▶ [WHAT YOU SHOULD DO]
For the entries below, report every line that includes the word "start".

[Source data]
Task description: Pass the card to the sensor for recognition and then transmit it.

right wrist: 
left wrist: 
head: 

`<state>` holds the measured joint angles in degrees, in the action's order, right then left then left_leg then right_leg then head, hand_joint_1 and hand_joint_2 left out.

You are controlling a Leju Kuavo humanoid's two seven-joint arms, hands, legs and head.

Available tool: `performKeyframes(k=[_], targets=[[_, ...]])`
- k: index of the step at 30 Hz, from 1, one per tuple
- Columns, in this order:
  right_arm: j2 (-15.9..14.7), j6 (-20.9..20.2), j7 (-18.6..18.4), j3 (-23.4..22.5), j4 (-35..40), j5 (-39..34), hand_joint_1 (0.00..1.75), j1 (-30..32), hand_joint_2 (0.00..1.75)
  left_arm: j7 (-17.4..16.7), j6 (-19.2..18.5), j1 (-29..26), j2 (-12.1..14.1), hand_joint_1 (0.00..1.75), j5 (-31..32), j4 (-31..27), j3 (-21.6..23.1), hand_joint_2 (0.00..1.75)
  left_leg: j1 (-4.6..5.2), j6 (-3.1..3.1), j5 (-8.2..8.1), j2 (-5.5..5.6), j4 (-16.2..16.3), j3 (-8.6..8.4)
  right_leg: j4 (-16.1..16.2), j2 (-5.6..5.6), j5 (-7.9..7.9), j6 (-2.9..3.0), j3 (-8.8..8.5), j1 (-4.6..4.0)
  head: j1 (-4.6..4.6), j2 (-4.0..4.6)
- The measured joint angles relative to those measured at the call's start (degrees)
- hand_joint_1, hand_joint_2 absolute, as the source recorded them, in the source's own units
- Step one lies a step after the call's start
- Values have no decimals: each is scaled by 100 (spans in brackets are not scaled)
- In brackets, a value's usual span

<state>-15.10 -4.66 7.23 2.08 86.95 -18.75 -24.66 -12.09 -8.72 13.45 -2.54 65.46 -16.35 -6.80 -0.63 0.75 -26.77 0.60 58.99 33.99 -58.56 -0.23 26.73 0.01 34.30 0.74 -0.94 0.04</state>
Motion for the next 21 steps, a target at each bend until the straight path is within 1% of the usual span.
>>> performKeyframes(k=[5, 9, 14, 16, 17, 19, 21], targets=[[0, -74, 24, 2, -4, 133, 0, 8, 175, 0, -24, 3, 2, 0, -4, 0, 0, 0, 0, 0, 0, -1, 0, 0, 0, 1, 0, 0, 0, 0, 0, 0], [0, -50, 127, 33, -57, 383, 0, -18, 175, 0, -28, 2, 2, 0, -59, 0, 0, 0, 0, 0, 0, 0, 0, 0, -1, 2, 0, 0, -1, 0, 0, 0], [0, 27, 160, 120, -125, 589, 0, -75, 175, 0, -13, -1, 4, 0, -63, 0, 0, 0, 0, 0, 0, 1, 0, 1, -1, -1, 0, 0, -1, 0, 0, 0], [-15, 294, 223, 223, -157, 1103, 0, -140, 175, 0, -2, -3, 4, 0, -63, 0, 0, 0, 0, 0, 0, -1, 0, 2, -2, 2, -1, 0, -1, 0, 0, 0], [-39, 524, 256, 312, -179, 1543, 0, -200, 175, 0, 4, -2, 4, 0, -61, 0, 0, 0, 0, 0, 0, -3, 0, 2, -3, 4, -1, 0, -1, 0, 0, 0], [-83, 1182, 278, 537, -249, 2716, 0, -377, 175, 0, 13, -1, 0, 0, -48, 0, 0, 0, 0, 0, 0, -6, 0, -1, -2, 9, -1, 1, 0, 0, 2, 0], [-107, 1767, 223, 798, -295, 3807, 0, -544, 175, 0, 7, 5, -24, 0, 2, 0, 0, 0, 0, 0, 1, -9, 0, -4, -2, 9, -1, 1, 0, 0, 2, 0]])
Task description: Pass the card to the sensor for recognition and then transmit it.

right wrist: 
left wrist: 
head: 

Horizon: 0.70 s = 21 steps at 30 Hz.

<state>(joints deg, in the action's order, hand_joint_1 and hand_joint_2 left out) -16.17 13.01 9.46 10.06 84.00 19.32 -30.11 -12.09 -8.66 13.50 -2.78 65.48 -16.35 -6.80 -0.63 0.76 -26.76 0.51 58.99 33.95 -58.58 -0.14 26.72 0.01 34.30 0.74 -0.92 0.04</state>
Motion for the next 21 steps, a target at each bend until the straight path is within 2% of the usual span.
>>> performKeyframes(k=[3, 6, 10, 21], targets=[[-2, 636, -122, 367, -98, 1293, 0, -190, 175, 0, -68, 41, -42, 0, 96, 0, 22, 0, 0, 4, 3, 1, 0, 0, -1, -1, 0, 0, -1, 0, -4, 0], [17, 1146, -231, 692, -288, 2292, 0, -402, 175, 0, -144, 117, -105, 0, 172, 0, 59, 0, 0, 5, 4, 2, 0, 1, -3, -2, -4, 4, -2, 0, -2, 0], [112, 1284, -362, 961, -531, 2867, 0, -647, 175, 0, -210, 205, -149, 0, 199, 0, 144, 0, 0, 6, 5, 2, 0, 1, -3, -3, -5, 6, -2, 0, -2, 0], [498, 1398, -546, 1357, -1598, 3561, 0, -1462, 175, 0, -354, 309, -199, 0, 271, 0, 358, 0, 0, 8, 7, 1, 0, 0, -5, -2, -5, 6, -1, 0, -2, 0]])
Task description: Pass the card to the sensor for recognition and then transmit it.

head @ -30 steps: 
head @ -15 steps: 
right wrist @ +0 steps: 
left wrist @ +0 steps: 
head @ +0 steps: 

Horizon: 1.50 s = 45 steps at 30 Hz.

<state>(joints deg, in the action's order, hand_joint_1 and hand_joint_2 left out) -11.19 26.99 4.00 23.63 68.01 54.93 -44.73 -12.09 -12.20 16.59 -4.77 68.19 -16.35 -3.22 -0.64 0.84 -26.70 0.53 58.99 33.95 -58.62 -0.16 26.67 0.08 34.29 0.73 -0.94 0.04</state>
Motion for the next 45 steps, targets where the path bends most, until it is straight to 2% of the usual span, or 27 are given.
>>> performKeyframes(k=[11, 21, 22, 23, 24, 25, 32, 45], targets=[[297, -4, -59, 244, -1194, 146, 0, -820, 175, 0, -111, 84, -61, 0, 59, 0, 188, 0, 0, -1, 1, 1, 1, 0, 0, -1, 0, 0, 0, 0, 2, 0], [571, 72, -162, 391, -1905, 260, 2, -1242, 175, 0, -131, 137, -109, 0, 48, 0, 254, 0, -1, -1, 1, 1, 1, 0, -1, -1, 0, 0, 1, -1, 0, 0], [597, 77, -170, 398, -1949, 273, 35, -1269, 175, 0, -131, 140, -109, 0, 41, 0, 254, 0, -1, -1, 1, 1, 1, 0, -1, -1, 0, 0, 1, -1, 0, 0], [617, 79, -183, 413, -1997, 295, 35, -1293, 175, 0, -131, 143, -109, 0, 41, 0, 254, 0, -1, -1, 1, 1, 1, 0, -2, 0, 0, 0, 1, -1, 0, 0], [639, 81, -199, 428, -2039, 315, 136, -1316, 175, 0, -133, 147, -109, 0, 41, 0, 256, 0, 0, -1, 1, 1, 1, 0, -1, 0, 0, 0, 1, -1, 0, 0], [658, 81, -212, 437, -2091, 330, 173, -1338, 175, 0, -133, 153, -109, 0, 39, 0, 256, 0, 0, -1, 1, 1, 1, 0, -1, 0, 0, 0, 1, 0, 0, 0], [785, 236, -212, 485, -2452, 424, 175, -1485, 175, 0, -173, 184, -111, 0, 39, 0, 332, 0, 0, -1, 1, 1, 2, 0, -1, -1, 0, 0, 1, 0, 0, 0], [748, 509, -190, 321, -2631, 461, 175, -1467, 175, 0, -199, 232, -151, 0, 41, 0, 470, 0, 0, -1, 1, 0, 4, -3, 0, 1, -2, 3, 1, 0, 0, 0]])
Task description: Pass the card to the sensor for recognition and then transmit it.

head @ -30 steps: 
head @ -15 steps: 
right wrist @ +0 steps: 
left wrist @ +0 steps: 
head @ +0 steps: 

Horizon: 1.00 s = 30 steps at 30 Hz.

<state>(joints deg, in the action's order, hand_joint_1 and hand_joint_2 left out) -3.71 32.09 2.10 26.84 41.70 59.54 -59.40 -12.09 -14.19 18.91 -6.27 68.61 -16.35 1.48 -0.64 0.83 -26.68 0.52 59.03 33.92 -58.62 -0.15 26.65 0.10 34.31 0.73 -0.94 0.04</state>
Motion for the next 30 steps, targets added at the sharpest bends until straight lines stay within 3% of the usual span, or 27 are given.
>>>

▶ [ANSWER TO THIS EXERCISE]
- The measured joint angles relative to those measured at the call's start (degrees)
- Step one lies a step after the call's start

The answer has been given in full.